Namun demikian, Ibunda Ratih tidak
mengira kalau Roni mempunyai fikiran untuk meresmikan hubungan mereka melalui
ikatan pernikahan secepat ini. Selama ini mereka masih menganggap kalau
hubungan Ratih & Roni sebatas hubungan kekasih antar belia, yang jauh dari
kata serius.
“Bu..”, terdengar suara Roni yang
berusaha memecah keheningan di ujung teleponnya.
“Oh iya Nak..”, jawab sang Ibu setengah
terperanjat.
“Ibu tidak berhak memutuskan hal ini
sekarang, Ibu harus menyampaikan ini terlebih dahulu dan mendiskusikannya
dengan keluarga, Bapak, dan tentu saja Ratih..” lanjut sang Ibu.
“Iya Bu, saya mengerti. Tidak apa –
apa jika memang begitu, saya menunggu jawaban dari Ibu dan keluarga
secepatnya”, terdengar Roni yang berbicara dengan nada setengah memohon.
“Baik Nak, nanti kami kabari
secepatnya.”, begitu pungkas si Ibu.
Satu,
dua hari berlalu, Roni masih menantikan jawaban dari Ratih dan keluarganya.
Sebetulnya dia begitu yakin kalau Ratih akan menerima dan setuju dengan rencana
yang telah ia sampaikan kepada Ibunda Ratih 2 hari yang lalu itu.
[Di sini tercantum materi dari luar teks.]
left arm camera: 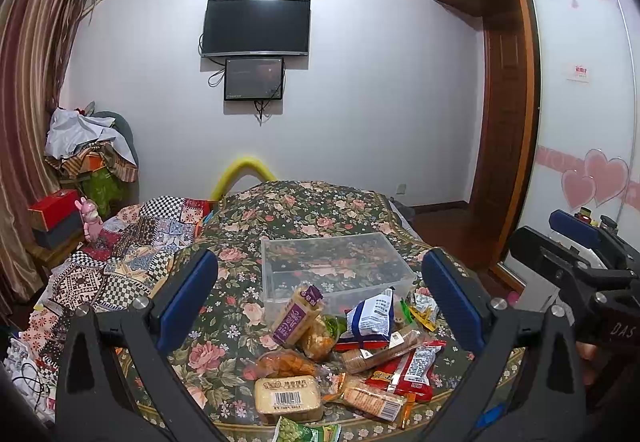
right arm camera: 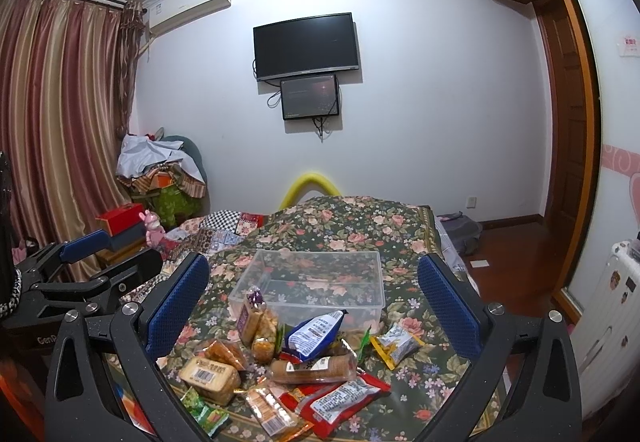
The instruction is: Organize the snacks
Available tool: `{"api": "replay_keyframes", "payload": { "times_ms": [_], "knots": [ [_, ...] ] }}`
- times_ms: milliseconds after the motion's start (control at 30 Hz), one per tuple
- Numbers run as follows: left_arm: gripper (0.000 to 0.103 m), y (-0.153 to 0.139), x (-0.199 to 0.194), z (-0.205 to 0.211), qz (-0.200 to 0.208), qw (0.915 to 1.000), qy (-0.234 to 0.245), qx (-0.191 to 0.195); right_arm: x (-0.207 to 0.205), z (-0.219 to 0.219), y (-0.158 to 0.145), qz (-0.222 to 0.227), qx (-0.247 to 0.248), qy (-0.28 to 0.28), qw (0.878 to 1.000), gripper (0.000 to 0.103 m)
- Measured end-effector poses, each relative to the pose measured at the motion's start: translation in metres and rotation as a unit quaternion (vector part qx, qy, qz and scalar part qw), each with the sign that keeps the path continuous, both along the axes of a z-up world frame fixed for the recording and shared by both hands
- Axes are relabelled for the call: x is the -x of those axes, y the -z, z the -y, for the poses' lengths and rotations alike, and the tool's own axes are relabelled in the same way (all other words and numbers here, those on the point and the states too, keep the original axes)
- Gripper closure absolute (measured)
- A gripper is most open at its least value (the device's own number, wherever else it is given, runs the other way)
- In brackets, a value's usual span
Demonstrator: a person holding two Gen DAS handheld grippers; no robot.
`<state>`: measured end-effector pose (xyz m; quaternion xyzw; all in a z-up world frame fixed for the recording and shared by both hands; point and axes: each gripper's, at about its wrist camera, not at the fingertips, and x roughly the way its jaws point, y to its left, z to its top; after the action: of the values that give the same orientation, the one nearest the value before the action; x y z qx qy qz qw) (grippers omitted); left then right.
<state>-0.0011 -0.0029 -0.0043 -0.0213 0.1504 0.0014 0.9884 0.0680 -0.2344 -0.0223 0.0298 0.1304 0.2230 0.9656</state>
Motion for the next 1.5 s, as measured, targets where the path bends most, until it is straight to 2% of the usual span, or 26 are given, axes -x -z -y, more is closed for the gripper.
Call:
{"api": "replay_keyframes", "payload": {
  "times_ms": [467,767,833,933,1100,1300,1500],
  "knots": [
    [0.000,0.005,-0.007,-0.004,-0.009,0.9999,-0.005,0.004,-0.002,0.000,0.003,-0.006,-0.004,0.000,1.000,0.000],
    [0.000,0.021,-0.018,-0.014,-0.047,0.9988,0.008,0.014,-0.017,0.006,0.022,-0.050,-0.005,-0.001,0.999,0.000],
    [0.004,0.028,-0.022,-0.016,-0.056,0.9983,0.006,0.012,-0.021,0.007,0.030,-0.064,0.001,0.001,0.998,0.001],
    [0.015,0.041,-0.030,-0.018,-0.084,0.9964,0.009,0.005,-0.030,0.009,0.045,-0.094,0.012,0.006,0.996,0.001],
    [0.015,0.073,-0.047,-0.023,-0.144,0.9893,0.024,0.001,-0.046,0.015,0.070,-0.149,0.016,-0.003,0.989,0.007],
    [0.015,0.113,-0.062,-0.030,-0.203,0.9790,0.017,-0.010,-0.060,0.014,0.103,-0.210,0.035,-0.008,0.977,0.008],
    [0.015,0.150,-0.078,-0.042,-0.263,0.9648,0.011,0.009,-0.074,0.007,0.132,-0.255,0.056,-0.010,0.965,0.008]
  ]
}}
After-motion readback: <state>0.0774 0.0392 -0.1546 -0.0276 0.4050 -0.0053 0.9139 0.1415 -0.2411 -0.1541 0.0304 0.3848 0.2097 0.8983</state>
Dering
telepon yang dia dengar, tak juga menunjukkan nama Bee Ratih di layar
ponselnya. Roni tak berani menghubungi Ratih dan keluarganya untuk menanyakan
hal ini karena takut dikira tidak sabaran. Komunikasi Roni dan Ratih pun
sementara hanya terjalin melaui SMS, itupun sama sekali tidak menyinggung
rencana pernikahan mereka itu.
Satu minggu berlalu,
telepon yang ditunggu akhirnya datang.Entah apa yang membuat wajah Roni
seketika memucat, tangannya menjadi dingin dan gemetaran, dia tampak ragu dan
beberapa kali mengecek suara. “Ehem, eheem”, Roni memastikan kalau dia dapat
berbicara dengan lantang melalui telepon, karena saat itu panggilan yang masuk
memang langsung dari nomor handphone bapaknya Ratih.